BEGIN INPUT FOR THIS TASK
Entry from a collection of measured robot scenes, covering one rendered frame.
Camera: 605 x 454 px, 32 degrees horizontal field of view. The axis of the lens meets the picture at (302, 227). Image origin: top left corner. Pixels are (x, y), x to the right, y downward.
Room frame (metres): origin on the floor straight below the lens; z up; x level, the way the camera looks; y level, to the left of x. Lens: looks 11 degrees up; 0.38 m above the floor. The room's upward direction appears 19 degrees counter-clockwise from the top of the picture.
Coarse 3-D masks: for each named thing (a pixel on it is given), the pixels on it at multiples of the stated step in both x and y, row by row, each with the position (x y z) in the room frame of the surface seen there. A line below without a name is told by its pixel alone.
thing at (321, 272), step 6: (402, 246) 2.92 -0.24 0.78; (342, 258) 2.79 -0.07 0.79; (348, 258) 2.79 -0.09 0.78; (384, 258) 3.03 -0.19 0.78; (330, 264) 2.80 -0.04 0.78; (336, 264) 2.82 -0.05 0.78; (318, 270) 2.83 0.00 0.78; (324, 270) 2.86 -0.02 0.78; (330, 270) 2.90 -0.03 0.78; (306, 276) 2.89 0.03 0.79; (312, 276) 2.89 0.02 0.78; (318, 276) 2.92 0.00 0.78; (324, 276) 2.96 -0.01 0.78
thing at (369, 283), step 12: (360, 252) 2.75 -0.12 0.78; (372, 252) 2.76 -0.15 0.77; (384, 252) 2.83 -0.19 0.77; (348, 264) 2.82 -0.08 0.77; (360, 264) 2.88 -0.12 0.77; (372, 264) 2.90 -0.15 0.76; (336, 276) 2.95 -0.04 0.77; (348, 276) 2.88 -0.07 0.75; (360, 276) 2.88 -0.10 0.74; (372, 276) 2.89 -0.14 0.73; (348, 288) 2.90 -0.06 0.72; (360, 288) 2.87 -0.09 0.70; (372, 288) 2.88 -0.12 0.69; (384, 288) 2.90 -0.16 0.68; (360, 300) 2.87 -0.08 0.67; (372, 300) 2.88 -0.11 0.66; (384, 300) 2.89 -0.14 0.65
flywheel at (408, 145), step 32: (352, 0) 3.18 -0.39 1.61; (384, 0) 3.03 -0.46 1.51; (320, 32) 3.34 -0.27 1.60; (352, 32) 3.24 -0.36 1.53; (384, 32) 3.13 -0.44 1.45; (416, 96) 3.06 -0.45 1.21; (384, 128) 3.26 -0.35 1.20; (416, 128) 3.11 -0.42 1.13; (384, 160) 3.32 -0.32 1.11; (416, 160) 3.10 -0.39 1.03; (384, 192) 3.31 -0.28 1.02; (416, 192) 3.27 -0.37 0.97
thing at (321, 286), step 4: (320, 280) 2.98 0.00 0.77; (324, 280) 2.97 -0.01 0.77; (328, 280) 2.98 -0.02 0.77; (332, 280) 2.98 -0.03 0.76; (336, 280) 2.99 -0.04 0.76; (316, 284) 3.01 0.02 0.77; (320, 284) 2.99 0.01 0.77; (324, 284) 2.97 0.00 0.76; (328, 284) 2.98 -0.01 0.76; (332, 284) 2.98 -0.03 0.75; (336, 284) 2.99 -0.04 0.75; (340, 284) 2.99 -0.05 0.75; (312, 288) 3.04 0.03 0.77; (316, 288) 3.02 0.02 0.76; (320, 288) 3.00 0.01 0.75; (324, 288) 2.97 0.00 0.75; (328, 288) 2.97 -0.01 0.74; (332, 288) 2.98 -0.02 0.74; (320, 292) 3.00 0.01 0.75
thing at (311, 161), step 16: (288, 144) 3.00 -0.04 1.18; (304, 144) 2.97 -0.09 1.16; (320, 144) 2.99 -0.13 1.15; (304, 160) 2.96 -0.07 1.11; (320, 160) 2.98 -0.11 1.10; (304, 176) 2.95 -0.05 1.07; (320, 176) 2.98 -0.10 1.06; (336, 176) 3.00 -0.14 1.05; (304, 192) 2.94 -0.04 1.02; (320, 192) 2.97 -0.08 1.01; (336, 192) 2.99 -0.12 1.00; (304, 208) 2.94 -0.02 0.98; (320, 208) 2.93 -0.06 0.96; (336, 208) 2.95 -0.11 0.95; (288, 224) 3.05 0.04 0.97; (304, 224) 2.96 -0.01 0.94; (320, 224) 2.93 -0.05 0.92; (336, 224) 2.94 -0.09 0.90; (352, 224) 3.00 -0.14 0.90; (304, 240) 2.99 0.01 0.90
END INPUT FOR THIS TASK
§ PROBLEM DETAILS: Retype the records that precede this task, keeping them exactly the same.

§ TASK RESULT:
Entry from a collection of measured robot scenes, covering one rendered frame.
Camera: 605 x 454 px, 32 degrees horizontal field of view. The axis of the lens meets the picture at (302, 227). Image origin: top left corner. Pixels are (x, y), x to the right, y downward.
Room frame (metres): origin on the floor straight below the lens; z up; x level, the way the camera looks; y level, to the left of x. Lens: looks 11 degrees up; 0.38 m above the floor. The room's upward direction appears 19 degrees counter-clockwise from the top of the picture.
Coarse 3-D masks: for each named thing (a pixel on it is given), the pixels on it at multiples of the stated step in both x and y, row by row, each with the position (x y z) in the room frame of the surface seen there. A line below without a name is told by its pixel alone.
thing at (321, 272), step 6: (402, 246) 2.92 -0.24 0.78; (342, 258) 2.79 -0.07 0.79; (348, 258) 2.79 -0.09 0.78; (384, 258) 3.03 -0.19 0.78; (330, 264) 2.80 -0.04 0.78; (336, 264) 2.82 -0.05 0.78; (318, 270) 2.83 0.00 0.78; (324, 270) 2.86 -0.02 0.78; (330, 270) 2.90 -0.03 0.78; (306, 276) 2.89 0.03 0.79; (312, 276) 2.89 0.02 0.78; (318, 276) 2.92 0.00 0.78; (324, 276) 2.96 -0.01 0.78
thing at (369, 283), step 12: (360, 252) 2.75 -0.12 0.78; (372, 252) 2.76 -0.15 0.77; (384, 252) 2.83 -0.19 0.77; (348, 264) 2.82 -0.08 0.77; (360, 264) 2.88 -0.12 0.77; (372, 264) 2.90 -0.15 0.76; (336, 276) 2.95 -0.04 0.77; (348, 276) 2.88 -0.07 0.75; (360, 276) 2.88 -0.10 0.74; (372, 276) 2.89 -0.14 0.73; (348, 288) 2.90 -0.06 0.72; (360, 288) 2.87 -0.09 0.70; (372, 288) 2.88 -0.12 0.69; (384, 288) 2.90 -0.16 0.68; (360, 300) 2.87 -0.08 0.67; (372, 300) 2.88 -0.11 0.66; (384, 300) 2.89 -0.14 0.65
flywheel at (408, 145), step 32: (352, 0) 3.18 -0.39 1.61; (384, 0) 3.03 -0.46 1.51; (320, 32) 3.34 -0.27 1.60; (352, 32) 3.24 -0.36 1.53; (384, 32) 3.13 -0.44 1.45; (416, 96) 3.06 -0.45 1.21; (384, 128) 3.26 -0.35 1.20; (416, 128) 3.11 -0.42 1.13; (384, 160) 3.32 -0.32 1.11; (416, 160) 3.10 -0.39 1.03; (384, 192) 3.31 -0.28 1.02; (416, 192) 3.27 -0.37 0.97
thing at (321, 286), step 4: (320, 280) 2.98 0.00 0.77; (324, 280) 2.97 -0.01 0.77; (328, 280) 2.98 -0.02 0.77; (332, 280) 2.98 -0.03 0.76; (336, 280) 2.99 -0.04 0.76; (316, 284) 3.01 0.02 0.77; (320, 284) 2.99 0.01 0.77; (324, 284) 2.97 0.00 0.76; (328, 284) 2.98 -0.01 0.76; (332, 284) 2.98 -0.03 0.75; (336, 284) 2.99 -0.04 0.75; (340, 284) 2.99 -0.05 0.75; (312, 288) 3.04 0.03 0.77; (316, 288) 3.02 0.02 0.76; (320, 288) 3.00 0.01 0.75; (324, 288) 2.97 0.00 0.75; (328, 288) 2.97 -0.01 0.74; (332, 288) 2.98 -0.02 0.74; (320, 292) 3.00 0.01 0.75
thing at (311, 161), step 16: (288, 144) 3.00 -0.04 1.18; (304, 144) 2.97 -0.09 1.16; (320, 144) 2.99 -0.13 1.15; (304, 160) 2.96 -0.07 1.11; (320, 160) 2.98 -0.11 1.10; (304, 176) 2.95 -0.05 1.07; (320, 176) 2.98 -0.10 1.06; (336, 176) 3.00 -0.14 1.05; (304, 192) 2.94 -0.04 1.02; (320, 192) 2.97 -0.08 1.01; (336, 192) 2.99 -0.12 1.00; (304, 208) 2.94 -0.02 0.98; (320, 208) 2.93 -0.06 0.96; (336, 208) 2.95 -0.11 0.95; (288, 224) 3.05 0.04 0.97; (304, 224) 2.96 -0.01 0.94; (320, 224) 2.93 -0.05 0.92; (336, 224) 2.94 -0.09 0.90; (352, 224) 3.00 -0.14 0.90; (304, 240) 2.99 0.01 0.90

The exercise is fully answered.